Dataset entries
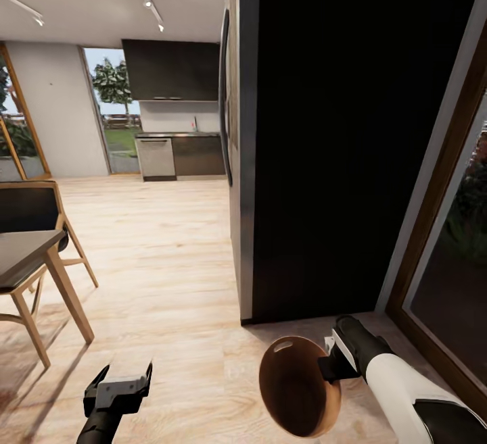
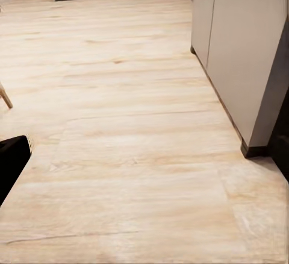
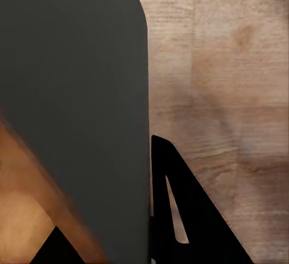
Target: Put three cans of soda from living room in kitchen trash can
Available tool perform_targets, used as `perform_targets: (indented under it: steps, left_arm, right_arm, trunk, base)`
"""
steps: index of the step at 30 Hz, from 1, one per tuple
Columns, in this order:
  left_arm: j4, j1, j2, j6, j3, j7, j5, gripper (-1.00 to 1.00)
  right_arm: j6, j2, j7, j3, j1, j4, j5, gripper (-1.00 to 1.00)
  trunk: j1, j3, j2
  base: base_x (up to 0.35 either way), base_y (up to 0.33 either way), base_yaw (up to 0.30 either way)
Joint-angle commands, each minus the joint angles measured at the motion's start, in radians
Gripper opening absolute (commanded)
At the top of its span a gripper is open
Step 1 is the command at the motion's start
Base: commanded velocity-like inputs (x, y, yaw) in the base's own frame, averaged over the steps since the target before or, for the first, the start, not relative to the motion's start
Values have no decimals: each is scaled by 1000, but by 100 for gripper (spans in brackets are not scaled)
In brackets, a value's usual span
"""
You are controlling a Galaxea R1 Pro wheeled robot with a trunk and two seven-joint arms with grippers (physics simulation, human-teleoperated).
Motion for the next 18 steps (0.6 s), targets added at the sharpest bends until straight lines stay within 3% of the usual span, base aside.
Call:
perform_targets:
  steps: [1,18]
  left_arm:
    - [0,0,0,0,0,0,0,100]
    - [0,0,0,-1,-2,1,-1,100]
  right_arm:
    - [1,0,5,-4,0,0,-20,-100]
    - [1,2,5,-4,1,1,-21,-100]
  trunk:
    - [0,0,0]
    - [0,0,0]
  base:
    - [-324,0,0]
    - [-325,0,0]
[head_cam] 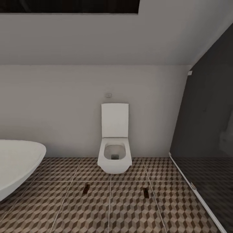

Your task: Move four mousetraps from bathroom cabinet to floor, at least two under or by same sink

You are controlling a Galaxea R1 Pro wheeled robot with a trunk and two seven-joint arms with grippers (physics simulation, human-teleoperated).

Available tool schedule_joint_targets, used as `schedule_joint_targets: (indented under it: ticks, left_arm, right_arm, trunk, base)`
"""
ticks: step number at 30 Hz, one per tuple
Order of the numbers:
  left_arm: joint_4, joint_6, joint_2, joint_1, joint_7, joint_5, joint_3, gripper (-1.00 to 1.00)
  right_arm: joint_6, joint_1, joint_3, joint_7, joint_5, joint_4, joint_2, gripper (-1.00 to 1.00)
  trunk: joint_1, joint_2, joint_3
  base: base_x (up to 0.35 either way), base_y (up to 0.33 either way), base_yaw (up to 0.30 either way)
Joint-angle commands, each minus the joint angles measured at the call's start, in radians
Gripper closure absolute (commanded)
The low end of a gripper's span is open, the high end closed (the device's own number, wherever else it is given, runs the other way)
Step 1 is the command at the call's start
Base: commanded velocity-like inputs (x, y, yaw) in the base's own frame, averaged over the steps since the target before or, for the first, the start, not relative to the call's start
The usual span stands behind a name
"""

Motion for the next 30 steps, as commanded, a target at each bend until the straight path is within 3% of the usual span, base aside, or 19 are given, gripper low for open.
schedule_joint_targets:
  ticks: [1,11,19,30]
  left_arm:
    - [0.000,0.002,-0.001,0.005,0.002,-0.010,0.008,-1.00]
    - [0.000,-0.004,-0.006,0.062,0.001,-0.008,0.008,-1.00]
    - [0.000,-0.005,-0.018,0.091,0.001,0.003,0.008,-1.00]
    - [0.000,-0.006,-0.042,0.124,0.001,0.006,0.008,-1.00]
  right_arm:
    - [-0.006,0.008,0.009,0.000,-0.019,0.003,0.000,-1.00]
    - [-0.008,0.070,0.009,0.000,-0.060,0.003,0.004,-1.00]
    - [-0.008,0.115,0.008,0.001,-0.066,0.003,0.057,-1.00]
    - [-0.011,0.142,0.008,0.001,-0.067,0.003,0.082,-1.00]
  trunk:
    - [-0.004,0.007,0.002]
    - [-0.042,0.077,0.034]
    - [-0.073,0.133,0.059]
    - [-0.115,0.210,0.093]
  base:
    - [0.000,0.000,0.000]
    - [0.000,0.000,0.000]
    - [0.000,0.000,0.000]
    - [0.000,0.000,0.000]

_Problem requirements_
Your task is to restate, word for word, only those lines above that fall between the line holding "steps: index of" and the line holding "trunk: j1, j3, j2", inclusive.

_Response to the task_
steps: index of the step at 30 Hz, from 1, one per tuple
Columns, in this order:
  left_arm: j4, j1, j2, j6, j3, j7, j5, gripper (-1.00 to 1.00)
  right_arm: j6, j2, j7, j3, j1, j4, j5, gripper (-1.00 to 1.00)
  trunk: j1, j3, j2

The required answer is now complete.